Thursday, September 1, 2011

Is the White House Lowering Expectations for the Jobs Speech After Significantly Raising Them?

The White House really seems confused with regards to the expectations they are trying to set for Obama's jobs speech.  On the one hand, they requested a Joint Session of Congress which would indicate a really big plan that not only requires national prime time coverage, but all of Congress in attendance as well.  Also, Obama said this just this past Tuesday:

There is no doubt that we can take steps that would mean the economy was growing a percent or a percentage and a half faster. That could mean half a million to a million additional jobs.

Now it appears that the White House is doing some serious backpedaling.  Check out White House Press Secretary Jay Carney's response to a question about the above quote:

Q Two questions on the speech. The President said yesterday in a radio interview that the government could take steps that could spur growth by up to 1.5 percentage point and add a million new jobs. Is that an indication of the scale of the proposals he's going to lay out?

MR. CARNEY: No, I think if you look at the full quotation, the full context of that comment by the President, he was speaking generally about economic models -- economic analysis and models that say every one -- roughly -- I'm not an economist -- but every 1 percent of growth equals -- generally equals T-K number of jobs, this many million jobs or 100,000 jobs. So that was not a reference to his proposal. I'll leave the details and the projections of added growth and job creation to the speech itself and to the analysis afterwards. That was more a reference to general economic analysis says if you take measures to increase economic growth by this percentage, it will result in this many jobs.

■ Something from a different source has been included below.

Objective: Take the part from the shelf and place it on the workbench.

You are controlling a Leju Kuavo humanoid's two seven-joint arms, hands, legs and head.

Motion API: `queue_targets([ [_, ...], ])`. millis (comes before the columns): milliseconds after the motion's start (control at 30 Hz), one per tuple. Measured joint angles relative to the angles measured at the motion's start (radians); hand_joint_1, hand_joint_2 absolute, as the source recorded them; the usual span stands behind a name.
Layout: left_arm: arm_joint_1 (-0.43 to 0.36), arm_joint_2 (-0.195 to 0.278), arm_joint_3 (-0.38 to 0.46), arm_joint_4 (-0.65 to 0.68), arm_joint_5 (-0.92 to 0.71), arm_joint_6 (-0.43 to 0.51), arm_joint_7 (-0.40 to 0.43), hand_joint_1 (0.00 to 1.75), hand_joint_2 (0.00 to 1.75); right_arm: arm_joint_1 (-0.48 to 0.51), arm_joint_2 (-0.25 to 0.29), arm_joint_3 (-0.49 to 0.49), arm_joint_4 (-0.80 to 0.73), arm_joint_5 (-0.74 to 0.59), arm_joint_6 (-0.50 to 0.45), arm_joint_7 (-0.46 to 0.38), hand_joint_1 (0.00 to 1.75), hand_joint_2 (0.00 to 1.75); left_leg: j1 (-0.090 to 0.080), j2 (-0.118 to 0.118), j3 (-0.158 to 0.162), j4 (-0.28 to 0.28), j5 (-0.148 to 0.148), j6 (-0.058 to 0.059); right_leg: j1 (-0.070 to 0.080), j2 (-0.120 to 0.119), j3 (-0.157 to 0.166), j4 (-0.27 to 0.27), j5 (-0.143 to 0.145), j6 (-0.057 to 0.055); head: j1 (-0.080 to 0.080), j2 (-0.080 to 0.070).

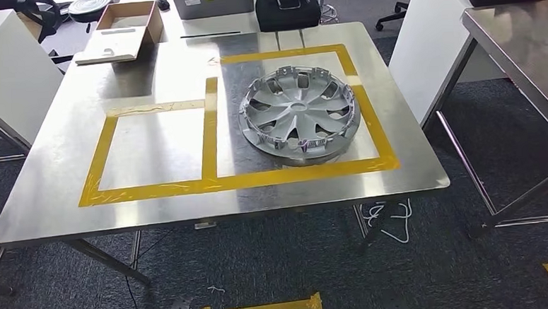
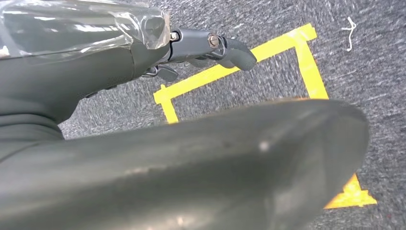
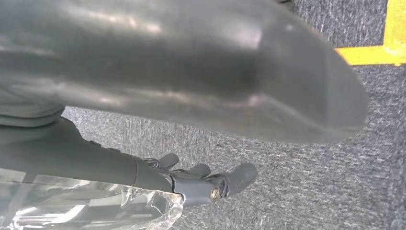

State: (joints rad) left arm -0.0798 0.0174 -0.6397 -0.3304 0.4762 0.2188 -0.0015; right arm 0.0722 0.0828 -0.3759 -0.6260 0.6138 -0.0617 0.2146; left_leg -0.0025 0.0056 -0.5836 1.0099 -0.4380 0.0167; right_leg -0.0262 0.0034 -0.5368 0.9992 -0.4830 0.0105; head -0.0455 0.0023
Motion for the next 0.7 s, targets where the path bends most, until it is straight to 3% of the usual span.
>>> queue_targets([
  [67,0.000,0.001,0.000,0.000,0.001,0.000,0.000,0.00,0.00,0.000,-0.001,0.007,0.000,-0.004,-0.001,0.000,0.00,0.00,0.005,-0.002,-0.022,0.054,-0.043,-0.011,-0.005,-0.001,-0.002,-0.002,0.008,-0.012,-0.003,0.000],
  [133,0.001,0.001,0.000,0.000,0.002,0.000,0.000,0.00,0.00,0.001,-0.002,0.012,0.000,-0.007,-0.002,0.000,0.00,0.00,0.011,-0.003,-0.071,0.180,-0.120,-0.022,-0.003,-0.001,-0.007,-0.001,0.013,-0.018,-0.005,0.000],
  [200,0.002,0.001,0.000,0.000,0.002,0.000,0.000,0.00,0.00,0.002,-0.002,0.014,0.000,-0.013,-0.004,0.000,0.00,0.00,0.014,-0.003,-0.105,0.275,-0.158,-0.027,-0.001,-0.001,-0.014,-0.001,0.017,-0.019,-0.006,0.000],
  [233,0.002,0.001,0.000,0.000,0.001,0.000,0.000,0.00,0.00,0.003,-0.002,0.015,0.000,-0.017,-0.006,0.000,0.00,0.00,0.015,-0.003,-0.096,0.269,-0.148,-0.026,-0.001,-0.001,-0.016,-0.001,0.019,-0.018,-0.006,0.000],
  [267,0.002,0.001,0.000,0.000,0.000,-0.001,0.000,0.00,0.00,0.003,-0.002,0.016,0.000,-0.020,-0.007,0.000,0.00,0.00,0.015,-0.003,-0.067,0.223,-0.122,-0.023,0.000,-0.001,-0.017,-0.001,0.020,-0.016,-0.006,0.000],
  [333,0.001,0.002,0.000,0.000,-0.002,-0.001,0.000,0.00,0.00,0.003,-0.002,0.017,0.000,-0.025,-0.010,0.000,0.00,0.00,0.012,-0.006,0.016,0.078,-0.065,-0.012,0.001,0.000,-0.017,-0.001,0.023,-0.011,-0.005,0.000],
  [400,-0.001,0.004,0.000,0.000,-0.004,-0.001,0.000,0.00,0.00,0.003,-0.002,0.017,0.000,-0.026,-0.012,0.000,0.00,0.00,0.006,-0.008,0.057,-0.002,-0.045,-0.002,0.003,0.000,-0.021,-0.001,0.028,-0.002,-0.005,0.000],
  [533,-0.001,0.004,-0.001,0.000,-0.005,-0.001,0.001,0.00,0.00,0.004,-0.002,0.018,0.000,-0.027,-0.013,0.000,0.00,0.00,0.003,-0.005,0.054,-0.025,-0.026,0.019,0.002,-0.001,-0.035,0.007,0.027,0.016,-0.004,0.000],
  [567,-0.002,0.004,-0.001,-0.001,-0.005,-0.001,0.001,0.00,0.00,0.003,-0.002,0.018,0.000,-0.027,-0.014,0.000,0.00,0.00,0.004,-0.003,0.052,-0.034,-0.017,0.027,0.003,-0.001,-0.050,0.038,0.008,0.014,-0.003,0.000],
  [633,-0.004,0.003,-0.001,-0.001,-0.006,-0.003,0.002,0.00,0.00,0.004,-0.004,0.018,0.000,-0.029,-0.015,0.000,0.00,0.00,0.003,-0.002,0.044,-0.041,-0.005,0.036,0.004,-0.002,-0.103,0.158,-0.056,0.003,-0.001,0.000],
  [700,-0.004,0.001,-0.004,-0.001,-0.006,-0.005,0.003,0.00,0.00,0.007,-0.006,0.018,0.000,-0.031,-0.016,0.000,0.00,0.00,-0.002,-0.001,0.031,-0.040,0.003,0.039,0.004,-0.002,-0.145,0.268,-0.099,0.004,-0.001,0.000],
])
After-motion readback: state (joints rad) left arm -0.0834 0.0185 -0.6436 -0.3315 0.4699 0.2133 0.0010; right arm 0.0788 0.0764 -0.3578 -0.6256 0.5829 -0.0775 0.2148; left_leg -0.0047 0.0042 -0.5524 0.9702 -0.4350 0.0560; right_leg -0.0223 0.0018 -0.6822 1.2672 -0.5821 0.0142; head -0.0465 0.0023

Yeah right he was talking about the relationship between economic growth and job creation.  Seems to me the White House got worried that people were expecting a plan that would actually create up to a million new jobs.  Judging by the plans that have been leaked to the media, there seems little chance of them coming even close to that.  Considering even the nearly trillion dollar stimulus may have created less than a million jobs, they are probably right in trying to lower expectations just a bit after the President's comments.

Today, the White House lowered expectations even more.  Check out this exchange:

QUESTION: If Congress were to pass the package that the President's going to announce, unemployment would be under 9%?

JAY CARNEY: Based on, when you're talking about economic predictions, yes. Economic analysts, economists will be able to look at this series of proposals and say that 'based on history, based on what we know, based on their collective expertise, that it would add to economic growth and cause an increase to job creation.

Notice all the qualifiers in Carney's response?  Also, remember that the official unemployment rate is currently 9.1%?  So the White House can't even promise a reduction in the unemployment rate of over 0.1% without qualifiers?  I think I'll watch the Packers-Saints game because even the White House doesn't seem too confident in their plan.